Barr Removes Federal Prisons Chief in Wake of Epstein Death

The Associated Press
The Associated Press

U.S. Attorney General William Barr on Monday removed Hugh Hurwitz, the acting director of the federal Bureau of Prisons, a little over one week after alleged child sex trafficker Jeffrey Epstein died in a New York City prison.

Hurwitz, who has been in his role since May 2018, has been reassigned in the Bureau of Prisons as the assistant director of department’s Reentry Services Division. Barr named Kathleen Hawk Sawyer, the prison agency’s director from 1992 until 2003, to replace Hurwitz. “I am confident Dr. Hawk Sawyer and Dr. Kane will lead BOP with the competence, skill, and resourcefulness they have embodied throughout their government careers,” the nation’s chief legal officer said.

The bureau has come under intense scrutiny since Epstein’s death, with lawmakers and Barr demanding answers about how Epstein was left unsupervised and able to take his own life on August 10th while held at one of the most secure federal jails in America.

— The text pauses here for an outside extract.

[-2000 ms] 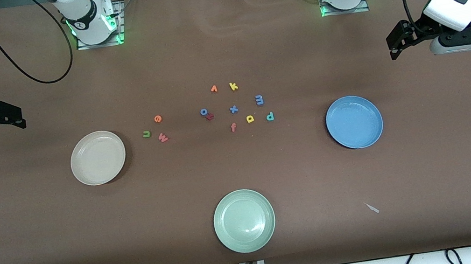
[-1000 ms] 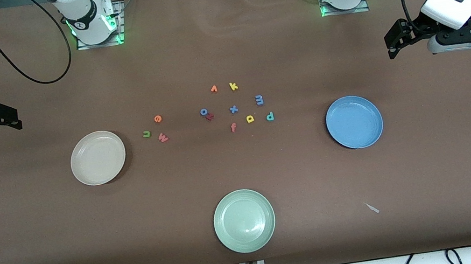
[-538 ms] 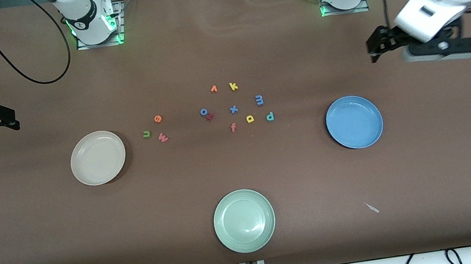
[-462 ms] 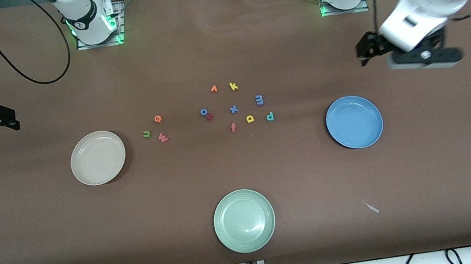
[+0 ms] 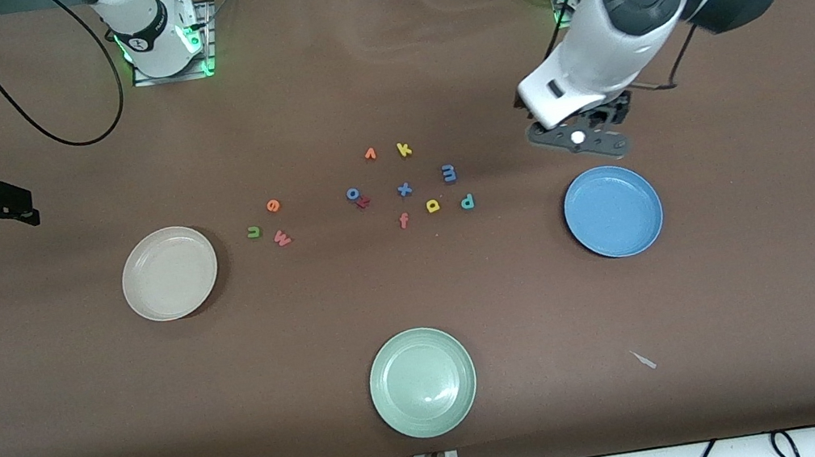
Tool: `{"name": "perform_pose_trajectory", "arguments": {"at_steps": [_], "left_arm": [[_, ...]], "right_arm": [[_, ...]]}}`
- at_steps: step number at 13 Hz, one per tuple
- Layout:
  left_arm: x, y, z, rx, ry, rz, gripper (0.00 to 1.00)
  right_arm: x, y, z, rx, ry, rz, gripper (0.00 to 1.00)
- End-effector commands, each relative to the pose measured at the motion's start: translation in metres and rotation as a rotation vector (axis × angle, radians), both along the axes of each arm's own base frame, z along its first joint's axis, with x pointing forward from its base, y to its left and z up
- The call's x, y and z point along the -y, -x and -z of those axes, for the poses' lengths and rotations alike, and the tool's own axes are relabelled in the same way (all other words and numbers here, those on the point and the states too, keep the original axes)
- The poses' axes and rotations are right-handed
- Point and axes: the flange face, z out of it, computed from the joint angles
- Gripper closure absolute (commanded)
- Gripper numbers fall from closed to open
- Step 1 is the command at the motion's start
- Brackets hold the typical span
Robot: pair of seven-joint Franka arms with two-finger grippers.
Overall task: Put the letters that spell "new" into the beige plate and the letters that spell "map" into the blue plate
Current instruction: 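Reach the left gripper to the blue E while the right gripper reaches letters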
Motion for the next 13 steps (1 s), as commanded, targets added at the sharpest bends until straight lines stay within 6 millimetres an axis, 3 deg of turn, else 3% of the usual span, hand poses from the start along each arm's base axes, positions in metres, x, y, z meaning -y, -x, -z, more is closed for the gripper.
{"name": "perform_pose_trajectory", "arguments": {"at_steps": [1,3,5,7,10,12,13], "left_arm": [[0.021,-0.014,0.05,-0.037,0.046,-0.029,0.0],[0.056,-0.01,0.09,-0.036,0.034,-0.079,0.0],[0.066,-0.017,0.136,-0.047,0.039,-0.135,0.0],[0.074,-0.009,0.171,-0.044,0.05,-0.135,0.0],[0.094,0.019,0.223,0.02,0.039,-0.185,0.0],[0.121,0.044,0.244,0.021,-0.009,-0.22,0.0],[0.122,0.047,0.255,0.051,-0.049,-0.184,0.0]], "right_arm": [[-0.003,-0.006,0.012,-0.037,-0.011,-0.017,0.0],[-0.01,-0.007,0.018,-0.05,-0.013,-0.025,0.0],[-0.021,-0.009,0.025,-0.059,-0.015,-0.04,0.0],[-0.036,-0.011,0.032,-0.063,-0.011,-0.049,0.0],[-0.071,-0.013,0.066,-0.043,-0.016,-0.026,0.01],[-0.101,-0.009,0.097,-0.032,-0.021,-0.001,0.01],[-0.106,-0.01,0.115,-0.025,-0.022,0.017,0.01]]}}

A statement from Barr gave no specific reason for the reassignment. But Barr said last week that officials had uncovered “serious irregularities” and was angry that staff members at the jail had failed to “adequately secure this prisoner.”

He ordered bureau last Tuesday to temporarily reassign the warden, Lamine N’Diaye, to a regional office and the two guards who were supposed to be watching Epstein were placed on administrative leave.

Those guards on Epstein’s unit failed to check on him every half hour, as required, and are suspected of falsifying log entries to show they had, according to several people familiar with the matter. Both guards were working overtime because of staffing shortages. Epstein was placed on the prison’s suicide watch list after he was believed to have attempted to take his own life on July 23rd. He was reportedly removed from the list days later.

Cameron Lindsay, a former warden who worked at several federal prisons, said he was shocked to learn of Epstein’s removal from the suicide list. “For them to pull him off suicide watch is shocking. For someone this high-profile, with these allegations and this many victims, who has had a suicide attempt in the last few weeks, you can take absolutely no chances. You leave him on suicide watch until he’s out of there,” Lindsay told NBC. “It’s too early to say what I think should happen, but if this did occur as we believe that it did, some staff are going to have some hard questions to answer.”

Epstein was facing charges of sex trafficking that stemmed from activities over a period of three years in the early 2000s. He served a 13-month prison sentence in Florida in 2008 after he was charged with similar offenses and was forced to register as a sex offender.
Federal prosecutors in New York are pursuing a parallel investigation into whether any of his associates will face charges for assisting him in what authorities say was his rampant sexual abuse of girls as young as 14.

The Associated Press contributed to this report.